Daniel Dennett has argued that the Darwinian revolution frees us from the deterministic dead-end of mind-first philosophy. While we understand that most distinctions (life, species, language, consciousness, etc.) are more accurately seen as differences of degree than as differences in essence, we can make distinctions when they are useful to us.
For example, we understand that all languages are part of a continuum in which distinctions can't be made with complete certainty. However, a traveler to Paris can buy a French phrasebook based on the fact that certain oversimplifications are necessary in life.

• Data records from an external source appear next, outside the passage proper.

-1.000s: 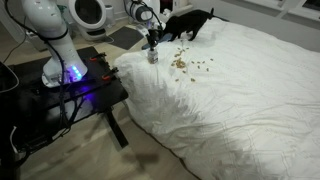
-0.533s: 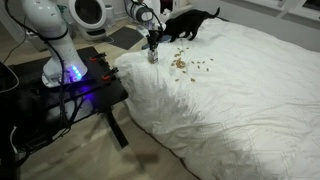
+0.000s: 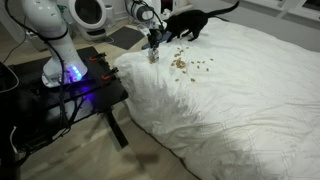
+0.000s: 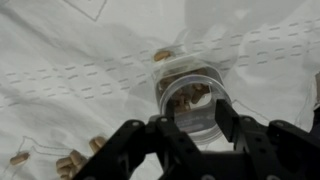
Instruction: Pick up some of the objects on the bed and place them in the jar
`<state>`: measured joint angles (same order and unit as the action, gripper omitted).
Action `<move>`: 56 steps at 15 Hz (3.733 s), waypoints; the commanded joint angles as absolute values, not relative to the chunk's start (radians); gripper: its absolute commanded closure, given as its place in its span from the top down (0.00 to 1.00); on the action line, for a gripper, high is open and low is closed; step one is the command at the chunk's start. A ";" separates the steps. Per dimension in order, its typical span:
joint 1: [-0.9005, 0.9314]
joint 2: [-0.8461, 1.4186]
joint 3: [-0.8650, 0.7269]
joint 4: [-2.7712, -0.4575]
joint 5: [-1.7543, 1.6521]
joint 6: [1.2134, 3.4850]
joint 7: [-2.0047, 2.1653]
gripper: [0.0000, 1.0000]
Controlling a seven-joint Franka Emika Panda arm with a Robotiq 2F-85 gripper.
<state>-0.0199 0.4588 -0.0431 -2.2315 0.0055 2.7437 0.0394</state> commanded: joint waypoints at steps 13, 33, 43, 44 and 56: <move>-0.063 0.366 -0.032 -2.237 0.034 2.703 0.030 0.01; -0.253 0.181 -0.078 -2.551 0.133 2.687 -0.324 0.27; -0.288 0.259 -0.003 -2.591 0.141 2.914 -0.534 0.99; -0.302 0.276 0.021 -2.587 0.147 2.945 -0.555 1.00; -0.465 0.492 0.200 -2.512 -0.006 3.140 -0.578 1.00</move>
<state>-0.4330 0.4347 0.1875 -2.5376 0.0547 3.0630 -0.5734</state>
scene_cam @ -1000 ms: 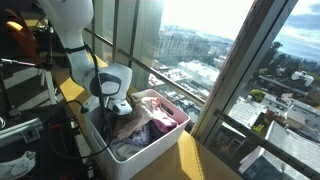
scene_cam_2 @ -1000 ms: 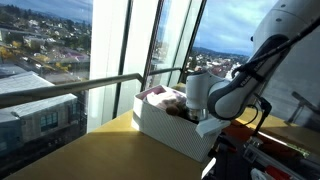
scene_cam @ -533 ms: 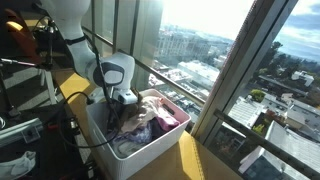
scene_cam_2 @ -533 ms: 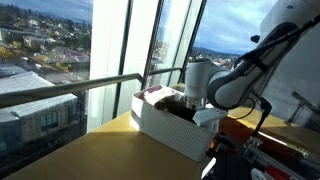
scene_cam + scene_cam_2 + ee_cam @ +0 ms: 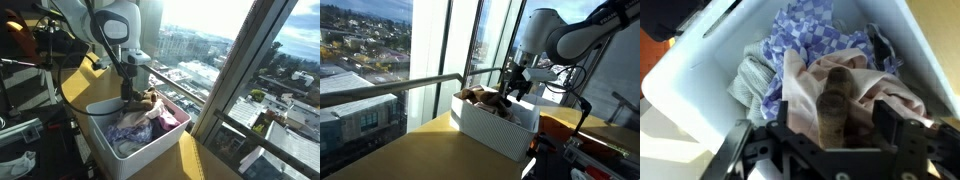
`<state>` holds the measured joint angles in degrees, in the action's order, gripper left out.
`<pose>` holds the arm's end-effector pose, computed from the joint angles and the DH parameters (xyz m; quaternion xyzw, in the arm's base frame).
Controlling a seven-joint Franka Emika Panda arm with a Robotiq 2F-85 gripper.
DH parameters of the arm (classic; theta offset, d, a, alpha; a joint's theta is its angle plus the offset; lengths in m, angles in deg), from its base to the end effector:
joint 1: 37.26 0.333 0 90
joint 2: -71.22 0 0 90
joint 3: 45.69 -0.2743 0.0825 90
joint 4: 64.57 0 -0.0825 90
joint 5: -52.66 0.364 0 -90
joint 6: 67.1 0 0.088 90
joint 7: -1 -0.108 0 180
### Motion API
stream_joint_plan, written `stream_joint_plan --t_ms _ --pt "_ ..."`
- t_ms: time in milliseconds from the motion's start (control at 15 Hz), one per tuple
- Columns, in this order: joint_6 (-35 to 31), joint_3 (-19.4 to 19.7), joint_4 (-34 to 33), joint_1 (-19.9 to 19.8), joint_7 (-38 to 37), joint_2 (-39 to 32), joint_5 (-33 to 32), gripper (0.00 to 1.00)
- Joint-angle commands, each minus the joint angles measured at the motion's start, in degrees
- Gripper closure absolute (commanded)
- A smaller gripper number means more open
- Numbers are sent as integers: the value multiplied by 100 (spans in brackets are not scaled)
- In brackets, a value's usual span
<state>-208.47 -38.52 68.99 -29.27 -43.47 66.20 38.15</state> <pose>0.5020 0.0071 0.2774 0.9562 -0.2784 0.0555 0.0707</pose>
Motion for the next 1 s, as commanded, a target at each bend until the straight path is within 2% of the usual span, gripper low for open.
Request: stream_joint_plan --t_ms 0,467,933 --pt "169 -212 70 -274 -16 517 -187 0" --pt "137 -546 115 -485 -11 869 -101 0" --pt "39 -1028 38 -332 -86 656 36 0"
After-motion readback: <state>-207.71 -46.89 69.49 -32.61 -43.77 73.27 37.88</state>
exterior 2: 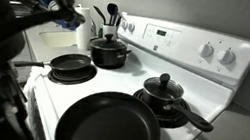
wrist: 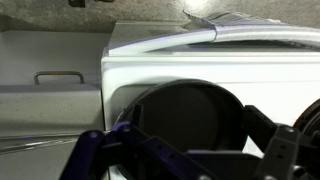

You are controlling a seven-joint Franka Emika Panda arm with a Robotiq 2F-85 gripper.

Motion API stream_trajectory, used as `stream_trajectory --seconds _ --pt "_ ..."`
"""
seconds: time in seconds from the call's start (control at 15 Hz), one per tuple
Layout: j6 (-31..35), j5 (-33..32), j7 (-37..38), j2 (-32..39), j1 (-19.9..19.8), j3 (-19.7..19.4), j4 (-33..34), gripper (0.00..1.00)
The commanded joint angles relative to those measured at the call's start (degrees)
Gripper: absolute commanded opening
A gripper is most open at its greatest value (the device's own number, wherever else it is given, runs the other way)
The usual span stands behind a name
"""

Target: Remove the lid from the small pot and put it on the kitchen base top

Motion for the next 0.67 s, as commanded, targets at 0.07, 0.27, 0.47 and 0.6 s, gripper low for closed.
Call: stream_trajectory --seconds 0.07,0.27,0.47,0.6 --pt "4.97 1.53 -1.97 5.68 1.74 1.12 0.22 1.00" --pt "8.39 2.34 -2.61 10.53 4.12 1.80 0.42 1.00" --pt "12.13 3.68 -3.39 15.98 6.84 2.37 1.66 1.00" --pt "15.09 4.78 -3.97 19.89 8.38 2.72 2.68 1.00"
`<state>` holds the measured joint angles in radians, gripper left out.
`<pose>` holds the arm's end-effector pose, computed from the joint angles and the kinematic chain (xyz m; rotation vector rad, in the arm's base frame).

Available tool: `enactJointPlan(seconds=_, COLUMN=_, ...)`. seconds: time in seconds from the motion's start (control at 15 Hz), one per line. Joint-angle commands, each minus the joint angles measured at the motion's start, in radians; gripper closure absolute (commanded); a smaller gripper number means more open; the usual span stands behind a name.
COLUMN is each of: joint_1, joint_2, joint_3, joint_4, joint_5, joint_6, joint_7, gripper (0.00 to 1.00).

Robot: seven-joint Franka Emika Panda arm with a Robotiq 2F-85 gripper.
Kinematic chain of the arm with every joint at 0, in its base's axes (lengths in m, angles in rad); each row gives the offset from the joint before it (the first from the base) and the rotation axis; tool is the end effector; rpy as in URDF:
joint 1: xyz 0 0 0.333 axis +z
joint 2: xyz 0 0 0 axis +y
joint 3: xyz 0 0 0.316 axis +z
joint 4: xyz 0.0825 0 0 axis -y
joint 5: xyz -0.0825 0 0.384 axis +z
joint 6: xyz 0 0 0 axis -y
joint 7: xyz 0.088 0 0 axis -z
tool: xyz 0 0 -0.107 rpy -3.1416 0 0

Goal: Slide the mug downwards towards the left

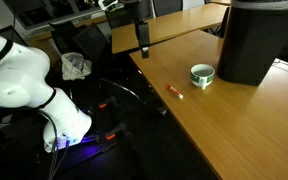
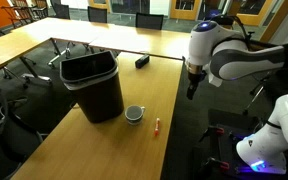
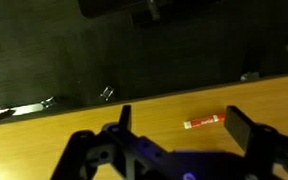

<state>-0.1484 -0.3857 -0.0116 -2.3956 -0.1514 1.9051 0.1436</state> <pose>0.4098 -0.0773 0.4533 2.9798 -0.3673 -0.1588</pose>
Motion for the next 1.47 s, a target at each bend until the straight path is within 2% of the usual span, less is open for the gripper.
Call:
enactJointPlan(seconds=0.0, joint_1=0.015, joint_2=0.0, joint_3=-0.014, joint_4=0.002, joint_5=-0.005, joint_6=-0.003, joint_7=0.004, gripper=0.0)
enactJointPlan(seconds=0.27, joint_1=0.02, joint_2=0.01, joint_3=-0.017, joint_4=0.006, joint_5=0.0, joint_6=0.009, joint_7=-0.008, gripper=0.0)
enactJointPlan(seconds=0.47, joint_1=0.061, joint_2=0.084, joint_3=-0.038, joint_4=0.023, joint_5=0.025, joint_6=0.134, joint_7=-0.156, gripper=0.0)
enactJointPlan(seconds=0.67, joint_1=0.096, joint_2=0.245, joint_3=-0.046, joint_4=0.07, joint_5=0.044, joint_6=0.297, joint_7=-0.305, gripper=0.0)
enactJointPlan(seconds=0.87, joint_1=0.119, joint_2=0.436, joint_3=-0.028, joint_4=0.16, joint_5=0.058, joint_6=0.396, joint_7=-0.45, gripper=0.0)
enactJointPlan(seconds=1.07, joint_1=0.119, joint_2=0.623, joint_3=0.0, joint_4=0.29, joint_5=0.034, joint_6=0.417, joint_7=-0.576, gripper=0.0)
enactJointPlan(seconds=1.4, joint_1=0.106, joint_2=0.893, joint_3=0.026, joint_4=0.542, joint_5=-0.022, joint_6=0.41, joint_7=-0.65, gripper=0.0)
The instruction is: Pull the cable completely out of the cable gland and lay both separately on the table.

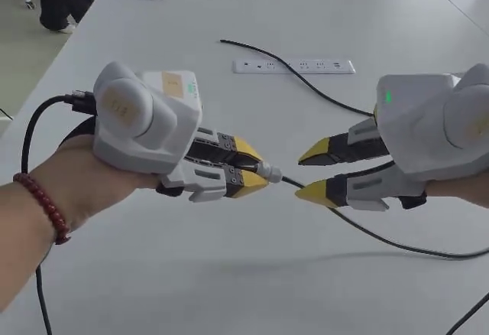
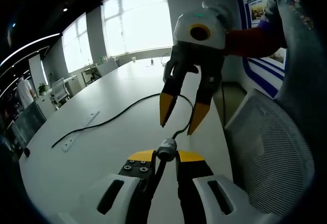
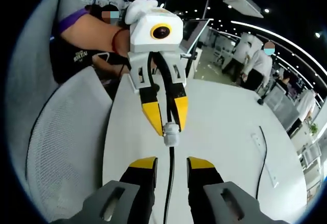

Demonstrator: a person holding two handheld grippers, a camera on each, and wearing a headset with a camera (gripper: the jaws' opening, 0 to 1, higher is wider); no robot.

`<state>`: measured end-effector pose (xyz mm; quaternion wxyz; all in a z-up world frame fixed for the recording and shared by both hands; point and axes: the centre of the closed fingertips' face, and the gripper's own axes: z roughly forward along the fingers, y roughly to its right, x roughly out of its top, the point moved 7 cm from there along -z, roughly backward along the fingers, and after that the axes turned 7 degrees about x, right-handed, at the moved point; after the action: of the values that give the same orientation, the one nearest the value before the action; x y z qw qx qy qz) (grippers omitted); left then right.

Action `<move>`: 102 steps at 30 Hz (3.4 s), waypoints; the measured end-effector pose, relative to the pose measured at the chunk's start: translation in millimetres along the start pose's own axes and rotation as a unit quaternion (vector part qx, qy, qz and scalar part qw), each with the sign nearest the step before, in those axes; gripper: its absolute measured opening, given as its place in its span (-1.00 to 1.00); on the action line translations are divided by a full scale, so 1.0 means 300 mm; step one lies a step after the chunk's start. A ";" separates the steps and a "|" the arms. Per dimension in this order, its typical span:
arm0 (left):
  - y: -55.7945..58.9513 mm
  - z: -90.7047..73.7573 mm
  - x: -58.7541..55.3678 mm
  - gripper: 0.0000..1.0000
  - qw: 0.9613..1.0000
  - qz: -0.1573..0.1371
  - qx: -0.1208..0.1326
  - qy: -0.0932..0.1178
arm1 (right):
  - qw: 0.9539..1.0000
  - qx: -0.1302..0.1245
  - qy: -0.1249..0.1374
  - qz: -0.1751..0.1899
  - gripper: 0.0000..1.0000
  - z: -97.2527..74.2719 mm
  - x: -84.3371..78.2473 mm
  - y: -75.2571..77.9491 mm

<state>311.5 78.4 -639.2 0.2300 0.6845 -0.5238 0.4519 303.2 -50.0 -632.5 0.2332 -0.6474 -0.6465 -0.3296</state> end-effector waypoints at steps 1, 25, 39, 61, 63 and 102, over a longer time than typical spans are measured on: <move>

In the same way, morality without mind-first philosophical baggage is not doomed to utter subjectivity. Just because we don't have the convenience of an essentialist doctrine that declares that 'right' and 'wrong' are mutually exclusive universals does not mean that anything goes. We can determine the fitness of certain behavior or moral choices in their context, and declare certain ethical distinctions that we feel are necessary.
Intelligent Design Creationism wants us to acknowledge purpose in Nature. If we fail to see it, that simply means our imaginations have to be 'retrained.' Imagine what's in store for us if we fail to acknowledge the grand purpose in human society.